*EXERCISE INSTRUCTIONS*. Across the records below, how many lines contain the string "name"? Give the number by itself.

(Extracted data entries)
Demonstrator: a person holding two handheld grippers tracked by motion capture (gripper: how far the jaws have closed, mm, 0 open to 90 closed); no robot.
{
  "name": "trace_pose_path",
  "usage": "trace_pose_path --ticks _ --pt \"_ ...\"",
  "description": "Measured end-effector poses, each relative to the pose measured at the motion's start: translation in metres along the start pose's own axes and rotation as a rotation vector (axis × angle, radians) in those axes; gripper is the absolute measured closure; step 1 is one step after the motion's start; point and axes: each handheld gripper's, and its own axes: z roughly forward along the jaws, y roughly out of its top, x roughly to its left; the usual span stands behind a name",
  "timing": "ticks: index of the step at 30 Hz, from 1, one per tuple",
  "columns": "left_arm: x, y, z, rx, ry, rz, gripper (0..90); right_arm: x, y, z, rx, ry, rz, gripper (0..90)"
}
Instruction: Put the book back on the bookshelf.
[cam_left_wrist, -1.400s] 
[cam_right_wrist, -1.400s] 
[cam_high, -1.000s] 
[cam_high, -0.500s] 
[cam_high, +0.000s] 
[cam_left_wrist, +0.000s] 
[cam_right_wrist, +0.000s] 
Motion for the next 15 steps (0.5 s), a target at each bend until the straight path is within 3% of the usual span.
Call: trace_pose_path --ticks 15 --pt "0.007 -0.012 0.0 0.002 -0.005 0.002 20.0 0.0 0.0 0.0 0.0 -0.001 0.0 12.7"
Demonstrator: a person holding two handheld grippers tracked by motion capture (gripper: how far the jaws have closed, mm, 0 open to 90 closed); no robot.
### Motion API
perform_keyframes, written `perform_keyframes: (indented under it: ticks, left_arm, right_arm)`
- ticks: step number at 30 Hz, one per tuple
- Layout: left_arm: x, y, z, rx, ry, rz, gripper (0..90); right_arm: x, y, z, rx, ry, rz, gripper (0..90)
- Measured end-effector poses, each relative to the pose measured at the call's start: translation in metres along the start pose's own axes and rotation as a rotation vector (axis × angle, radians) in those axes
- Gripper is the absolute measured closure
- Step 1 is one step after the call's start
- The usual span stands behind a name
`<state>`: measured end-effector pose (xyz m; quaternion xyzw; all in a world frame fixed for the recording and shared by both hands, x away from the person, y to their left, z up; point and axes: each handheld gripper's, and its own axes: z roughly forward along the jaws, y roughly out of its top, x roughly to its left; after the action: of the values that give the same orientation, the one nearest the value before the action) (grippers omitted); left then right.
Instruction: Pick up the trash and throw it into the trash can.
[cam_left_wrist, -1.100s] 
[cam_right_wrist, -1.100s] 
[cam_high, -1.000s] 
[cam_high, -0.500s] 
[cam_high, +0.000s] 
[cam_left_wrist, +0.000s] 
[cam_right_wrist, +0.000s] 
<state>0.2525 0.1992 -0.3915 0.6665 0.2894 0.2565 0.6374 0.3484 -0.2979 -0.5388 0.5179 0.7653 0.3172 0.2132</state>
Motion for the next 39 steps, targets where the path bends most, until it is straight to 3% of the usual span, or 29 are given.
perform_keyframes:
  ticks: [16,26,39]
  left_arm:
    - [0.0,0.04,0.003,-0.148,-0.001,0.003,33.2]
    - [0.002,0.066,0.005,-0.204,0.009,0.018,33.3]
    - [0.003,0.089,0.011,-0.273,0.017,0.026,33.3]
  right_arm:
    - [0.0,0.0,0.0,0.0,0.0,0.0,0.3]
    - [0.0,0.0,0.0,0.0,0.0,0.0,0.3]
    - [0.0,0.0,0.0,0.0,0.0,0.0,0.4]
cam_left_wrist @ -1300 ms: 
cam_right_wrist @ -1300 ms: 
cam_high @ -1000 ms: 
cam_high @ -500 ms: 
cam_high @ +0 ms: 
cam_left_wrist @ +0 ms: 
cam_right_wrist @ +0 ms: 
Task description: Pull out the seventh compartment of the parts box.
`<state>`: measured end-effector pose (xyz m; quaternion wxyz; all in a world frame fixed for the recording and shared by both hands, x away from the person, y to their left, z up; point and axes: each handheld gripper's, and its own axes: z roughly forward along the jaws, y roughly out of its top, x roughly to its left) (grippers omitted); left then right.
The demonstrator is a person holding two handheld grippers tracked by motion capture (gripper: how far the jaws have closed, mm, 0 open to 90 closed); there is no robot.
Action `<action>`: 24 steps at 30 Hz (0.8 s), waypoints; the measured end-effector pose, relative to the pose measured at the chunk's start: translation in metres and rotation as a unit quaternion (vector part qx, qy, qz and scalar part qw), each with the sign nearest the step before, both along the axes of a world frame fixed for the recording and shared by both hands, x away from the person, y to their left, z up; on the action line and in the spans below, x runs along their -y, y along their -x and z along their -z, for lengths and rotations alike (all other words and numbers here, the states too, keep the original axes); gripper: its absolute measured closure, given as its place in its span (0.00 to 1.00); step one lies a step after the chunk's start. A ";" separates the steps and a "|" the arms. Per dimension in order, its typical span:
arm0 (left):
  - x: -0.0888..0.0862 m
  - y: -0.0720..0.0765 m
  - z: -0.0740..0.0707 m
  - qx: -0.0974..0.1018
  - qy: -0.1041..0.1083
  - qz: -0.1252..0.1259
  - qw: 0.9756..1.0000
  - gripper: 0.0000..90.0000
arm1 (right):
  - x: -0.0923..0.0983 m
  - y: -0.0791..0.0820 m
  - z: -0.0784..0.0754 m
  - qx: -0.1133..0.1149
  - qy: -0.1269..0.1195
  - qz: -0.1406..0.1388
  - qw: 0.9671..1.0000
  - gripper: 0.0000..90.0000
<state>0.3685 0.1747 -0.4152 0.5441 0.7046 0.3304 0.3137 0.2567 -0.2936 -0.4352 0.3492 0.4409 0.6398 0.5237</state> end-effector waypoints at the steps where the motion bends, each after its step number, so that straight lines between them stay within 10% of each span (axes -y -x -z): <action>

*ANSWER TO THIS PROBLEM*. 3